6SS5.f Explain the significance of the trans-Eurasian "silk roads" in the period of the Han Dynasty and Roman Empire and their locations.
6SS1.g Describe the diffusion of Buddhism northward to China during the Han Dynasty.
6SS5.h Examine the enduring contributions that Ancient China has given our modern world.
6SS6 Students analyze the geographic, political, economic, religious, and social structures during the development of Rome.
6SS6.a Identify the location and describe the rise of the Roman Republic, including the importance of such mythical and historical figures as Aeneas, Romulus and Remus, Cincinnatus, Julius Caesar, and Cicero.
6SS6.b Describe the government of the Roman Republic and its significance.
6SS6.c Identify the location of the political and geographic reasons for the growth of Roman territories and expansion of the empire, including how the empire fostered economic growth through the use of currency and trade routes.
6SS6.d Discuss the influence of Julius Caesar and Augustus in Rome's transition from republic to empire.
6SS6.e Trace the migration of Jews around the Mediterranean region and the effects of their conflict with the Romans, including the Romans' restrictions on their right to live in Jerusalem.
6SS6.f Discuss the origins of Christianity in the Jewish Messianic prophecies, the life and teachings of Jesus of Nazareth as described in the New Testament, and the contribution of St.

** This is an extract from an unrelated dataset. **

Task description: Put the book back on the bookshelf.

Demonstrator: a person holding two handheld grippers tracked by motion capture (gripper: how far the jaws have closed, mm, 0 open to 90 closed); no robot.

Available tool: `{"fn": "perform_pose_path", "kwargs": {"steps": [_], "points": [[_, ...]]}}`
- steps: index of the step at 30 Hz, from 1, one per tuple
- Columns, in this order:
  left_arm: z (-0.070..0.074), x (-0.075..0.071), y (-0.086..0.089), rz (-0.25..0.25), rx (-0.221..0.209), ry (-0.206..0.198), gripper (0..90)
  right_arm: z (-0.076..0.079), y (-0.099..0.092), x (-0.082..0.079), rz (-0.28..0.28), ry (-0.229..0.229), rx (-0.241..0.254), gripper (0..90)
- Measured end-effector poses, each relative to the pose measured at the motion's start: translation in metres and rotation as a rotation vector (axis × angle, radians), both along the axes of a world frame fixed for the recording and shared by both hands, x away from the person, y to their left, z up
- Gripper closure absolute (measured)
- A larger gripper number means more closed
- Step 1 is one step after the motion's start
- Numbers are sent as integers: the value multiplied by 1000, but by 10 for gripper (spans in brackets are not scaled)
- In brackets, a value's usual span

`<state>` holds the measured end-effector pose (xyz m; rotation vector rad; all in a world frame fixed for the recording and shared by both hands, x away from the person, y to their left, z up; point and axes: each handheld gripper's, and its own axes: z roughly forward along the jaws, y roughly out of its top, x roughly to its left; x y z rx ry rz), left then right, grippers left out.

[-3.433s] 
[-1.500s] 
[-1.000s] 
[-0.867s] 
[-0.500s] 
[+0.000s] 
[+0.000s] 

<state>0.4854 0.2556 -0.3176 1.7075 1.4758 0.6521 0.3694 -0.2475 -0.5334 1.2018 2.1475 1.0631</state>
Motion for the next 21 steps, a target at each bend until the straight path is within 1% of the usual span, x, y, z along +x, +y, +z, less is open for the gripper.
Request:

Paul the Apostle to the definition and spread of Christian beliefs.
6SS6.g Examine the circumstances that led to the spread of Christianity in Europe and other Roman territories.
6SS6.h Discuss the legacies of Roman art and architecture, technology and science, literature, language, and law.
6SSK The intellectual skills noted below are to be learned through, and applied to, the content standards for grade six. They are to be assessed only in conjunction with these content standards. Students demonstrate the following intellectual reasoning, reflection, and research skills:
6SSK1 Students explain how major events are related to one another in time.
6SSK2 Students construct various time lines of key events, people, and periods of the historical era they are studying.
6SSK3 Students use a variety of maps and documents to identify physical and cultural features of neighborhoods, cities, states, and countries and to explain the historical migration of people, expansion and disintegration of empires, and the growth of economic system.
6SSK4 Students frame questions that can be answered by historical study and research.
6SSK5 Students distinguish fact from opinion in historical narratives and stories.
6SSK6 Students distinguish relevant from irrelevant information, essential from incidental information, and verifiable from unverifiable information in historical narratives and stories.
6SSK7 Students assess the credibility of primary and secondary sources and draw sound conclusions from them.
6SSK8 Students detect the different historical points of view on historical events and determine the context in which the historical statements were made (the questions asked, sources used, author's perspectives).
6SSK9 Students explain the central issues and problems from the past, placing people and events in a matrix of time and place.
6SSK10 Students understand and distinguish cause, effect, sequence, and correlation in historical events, including the long-and short-term causal relations.
6SSK11 Students explain the sources of historical continuity and how the combination of ideas and events explains the emergence of new patterns.
6SSK12 Students recognize the role of chance, oversight, and error in history.
6SSK13 Students recognize that interpretations of history are subject to change as new information is uncovered.
6SSK14 Students interpret basic indicators of economic performance and conduct cost- benefit analysis of economic and political issues.